Being able to differentiate underlying causes of NIAF may provide opportunities for early diagnosis and potentially clinical intervention. Unfortunately, analysis of NIAF subsets, including aseptic loosening, instability, stiffness, osteolysis, or other, did not identify significantly different protein expression across any of the NIAF subsets. Further, these were not separable by heatmap analysis or by PCA. This may be attributable to the nature and function of the proteins under study as well as the proteomic heterogeneity of aseptic failure samples analyzed in this study. Predictive assays to determine the causes of NIAF may have clinical benefit, so additional target proteins outside of those evaluated here should be examined in future studies.

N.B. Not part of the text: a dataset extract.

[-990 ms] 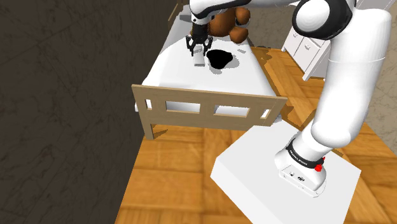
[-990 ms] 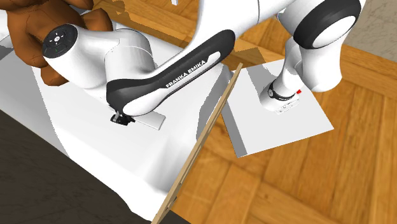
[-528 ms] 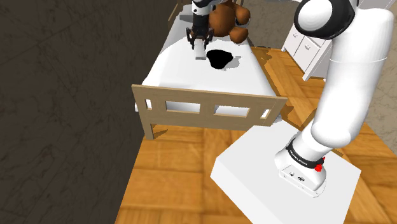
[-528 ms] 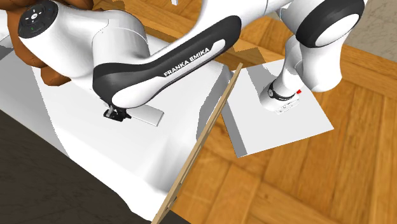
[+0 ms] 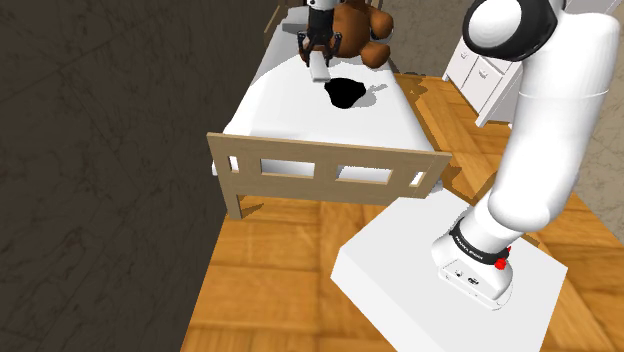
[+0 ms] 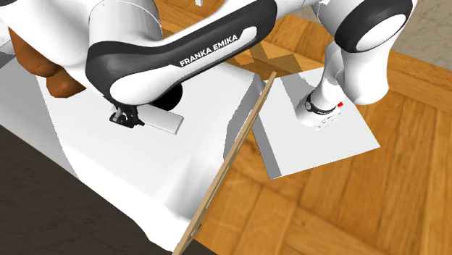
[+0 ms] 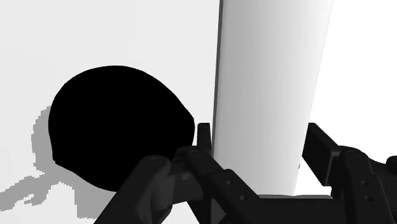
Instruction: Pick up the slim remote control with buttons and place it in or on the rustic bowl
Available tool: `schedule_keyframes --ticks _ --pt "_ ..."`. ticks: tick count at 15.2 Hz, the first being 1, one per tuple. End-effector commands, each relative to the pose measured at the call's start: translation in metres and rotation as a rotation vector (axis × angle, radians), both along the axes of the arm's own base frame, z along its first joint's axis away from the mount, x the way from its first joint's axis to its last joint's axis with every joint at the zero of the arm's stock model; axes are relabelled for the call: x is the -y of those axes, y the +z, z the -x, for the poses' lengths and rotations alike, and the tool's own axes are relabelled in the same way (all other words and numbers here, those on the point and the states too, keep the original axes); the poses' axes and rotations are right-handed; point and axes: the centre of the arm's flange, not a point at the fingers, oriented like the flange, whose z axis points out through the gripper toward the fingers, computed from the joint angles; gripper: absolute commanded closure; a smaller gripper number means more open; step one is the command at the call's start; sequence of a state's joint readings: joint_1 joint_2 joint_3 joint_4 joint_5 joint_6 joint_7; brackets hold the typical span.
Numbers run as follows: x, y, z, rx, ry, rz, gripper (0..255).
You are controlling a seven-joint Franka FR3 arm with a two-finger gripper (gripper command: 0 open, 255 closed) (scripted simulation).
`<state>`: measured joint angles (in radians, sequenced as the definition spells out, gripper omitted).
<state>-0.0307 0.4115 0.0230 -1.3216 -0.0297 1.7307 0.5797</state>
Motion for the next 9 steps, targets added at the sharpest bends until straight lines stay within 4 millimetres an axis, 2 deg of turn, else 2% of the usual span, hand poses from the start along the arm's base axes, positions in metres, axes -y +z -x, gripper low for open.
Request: schedule_keyframes --ticks 1,9 --pt "0.022 0.002 0.0 0.0 0.0 0.0 255" --pt "0.127 0.006 0.002 0.0 0.0 0.0 255"
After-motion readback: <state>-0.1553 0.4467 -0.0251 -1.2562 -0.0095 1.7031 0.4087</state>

There are several limitations related to this study. Firstly, sonicate fluid samples studied were originally harvested, processed, and stored using protocols to preserve bacteria. The sonication and/or storage methods used may have differentially influenced overall or individual host protein concentrations, impacting downstream proteomic expression analysis. Additionally, the proteomic analysis was limited to the predetermined 92 proteins included in the Olink Proteomics - Inflammation Panel. Other proteins important for proteomic profiling and possible differentiation of PJI and NIAF were likely not included in this analysis. Next, those with underlying inflammatory or neoplastic disorders were excluded from this study; therefore, the results may not be applicable to those with underlying inflammatory or neoplastic disorders. Lastly, while the overall sonicate fluid sample size was 200, only five species of PJI-causing bacteria were analyzed and some sample subsets were limited in size, with only 10 S. lugdunensis, 10 S. agalactiae, and 10 E. faecalis PJI cases, and only 10 stiffness and five osteolysis NIAF cases studied. Continued study to bolster the sample cohort and confirm the results are warranted.

Conclusions

Overall, results from this study showed that the Olink Proteomics - Inflammation Panel performed on sonicate fluid differentiated between PJI and NIAF, but not between staphylococcal versus non-staphylococcal PJI, PJI caused by different bacterial species (except for some Staphylococcus species) or causes of NIAF. These findings provide additional characterization of the immune response mounted against PJI during arthroplasty failure. Further proteomic analysis in additional sample types and using unbiased quantitative techniques are necessary.